The prey-dependent difference in duration of foraging trips by Caspian Terns is also consistent with coarse-level local enhancement, as defined by Pöysä (1992). Coarse-level local enhancement predicts that the presence of predators using a productive prey patch increases the delectability of that prey patch, thereby attracting more predators. Schooling marine forage fish would be more susceptible to detection (and therefore predation) through coarse-level local enhancement than out-migrating juvenile salmonids. Further investigation is needed to determine if this is a factor influencing trip duration.

The results of this study support previous evidence that Caspian Tern nesting success on East Sand Island is highly dependent on marine forage fish. Caspian Tern diet composition reflects changes in local prey availability, suggesting reliance on prey most available and proximal to the nesting site. Foraging trip distance and duration are most restricted during chick-rearing by the need to attend the nest and protect chicks (Anderson 2003). Lower availability of marine forage fish in other breeding seasons would likely have a significant negative impact on the productivity of the East Sand Island colony, a large proportion of the Pacific Coast population of Caspian Terns.
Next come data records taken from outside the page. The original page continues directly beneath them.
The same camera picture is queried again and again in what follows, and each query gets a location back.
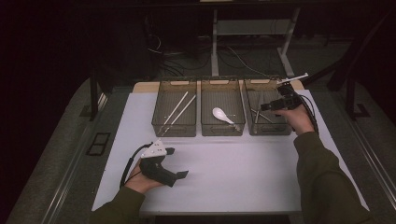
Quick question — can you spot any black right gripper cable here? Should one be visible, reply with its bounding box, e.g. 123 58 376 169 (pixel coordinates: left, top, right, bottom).
298 92 320 135

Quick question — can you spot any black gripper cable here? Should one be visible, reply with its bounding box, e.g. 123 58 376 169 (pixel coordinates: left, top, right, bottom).
298 92 320 135
120 142 154 189

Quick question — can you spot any white chopstick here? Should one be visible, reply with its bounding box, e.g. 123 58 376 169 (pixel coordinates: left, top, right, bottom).
157 91 190 135
161 94 197 137

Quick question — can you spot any white table sheet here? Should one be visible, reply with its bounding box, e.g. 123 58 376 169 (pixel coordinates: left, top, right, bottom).
92 89 370 215

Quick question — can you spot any metal fork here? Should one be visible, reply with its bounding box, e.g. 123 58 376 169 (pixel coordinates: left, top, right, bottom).
250 107 275 124

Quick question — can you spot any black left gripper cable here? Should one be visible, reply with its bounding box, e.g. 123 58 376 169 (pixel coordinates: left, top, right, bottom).
120 142 154 189

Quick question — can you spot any person's right hand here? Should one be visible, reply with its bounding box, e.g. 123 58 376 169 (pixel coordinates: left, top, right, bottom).
275 104 316 136

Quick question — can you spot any white metal desk frame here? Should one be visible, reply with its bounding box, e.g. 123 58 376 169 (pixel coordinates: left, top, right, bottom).
210 7 302 78

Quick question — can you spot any white spoon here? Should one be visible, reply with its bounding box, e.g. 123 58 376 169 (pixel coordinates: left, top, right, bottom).
212 106 243 132

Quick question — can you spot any white floor cable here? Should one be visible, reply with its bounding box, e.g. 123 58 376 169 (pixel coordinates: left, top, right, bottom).
228 46 269 77

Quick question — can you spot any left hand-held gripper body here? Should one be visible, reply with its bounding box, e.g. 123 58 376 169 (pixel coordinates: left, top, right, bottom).
138 138 177 189

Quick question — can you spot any person's left hand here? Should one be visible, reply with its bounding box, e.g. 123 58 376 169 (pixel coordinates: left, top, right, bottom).
124 160 164 195

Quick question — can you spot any black metal stand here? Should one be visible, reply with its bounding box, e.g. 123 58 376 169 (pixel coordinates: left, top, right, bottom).
326 8 372 121
88 66 108 122

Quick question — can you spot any bundle of black floor cables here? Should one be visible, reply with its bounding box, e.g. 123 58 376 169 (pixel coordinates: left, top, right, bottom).
145 15 216 79

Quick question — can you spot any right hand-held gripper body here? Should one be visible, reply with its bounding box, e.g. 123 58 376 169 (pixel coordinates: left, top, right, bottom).
270 72 309 112

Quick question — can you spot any grey translucent plastic bin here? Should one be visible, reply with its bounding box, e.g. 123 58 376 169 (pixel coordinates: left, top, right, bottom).
242 76 299 137
200 77 247 137
151 78 198 138
Marine forage fish comprise the largest component of the diet of Caspian Terns at East Sand Island (Roby et al. 2002), and appear to be more available than the primary alternative prey, juvenile salmonids (this study). However, the local abundance of marine forage fishes is subject to dramatic fluctuations associated with regime shifts in offshore conditions (Brodeur et al. 2003). Therefore, in addition to affecting Caspian Tern productivity, a significant decline in marine forage fish availability would likely result in a greater reliance on juvenile salmonids, most of which are listed as endangered or threatened under the U.S. Endangered Species Act (National Marine Fisheries Service 2002).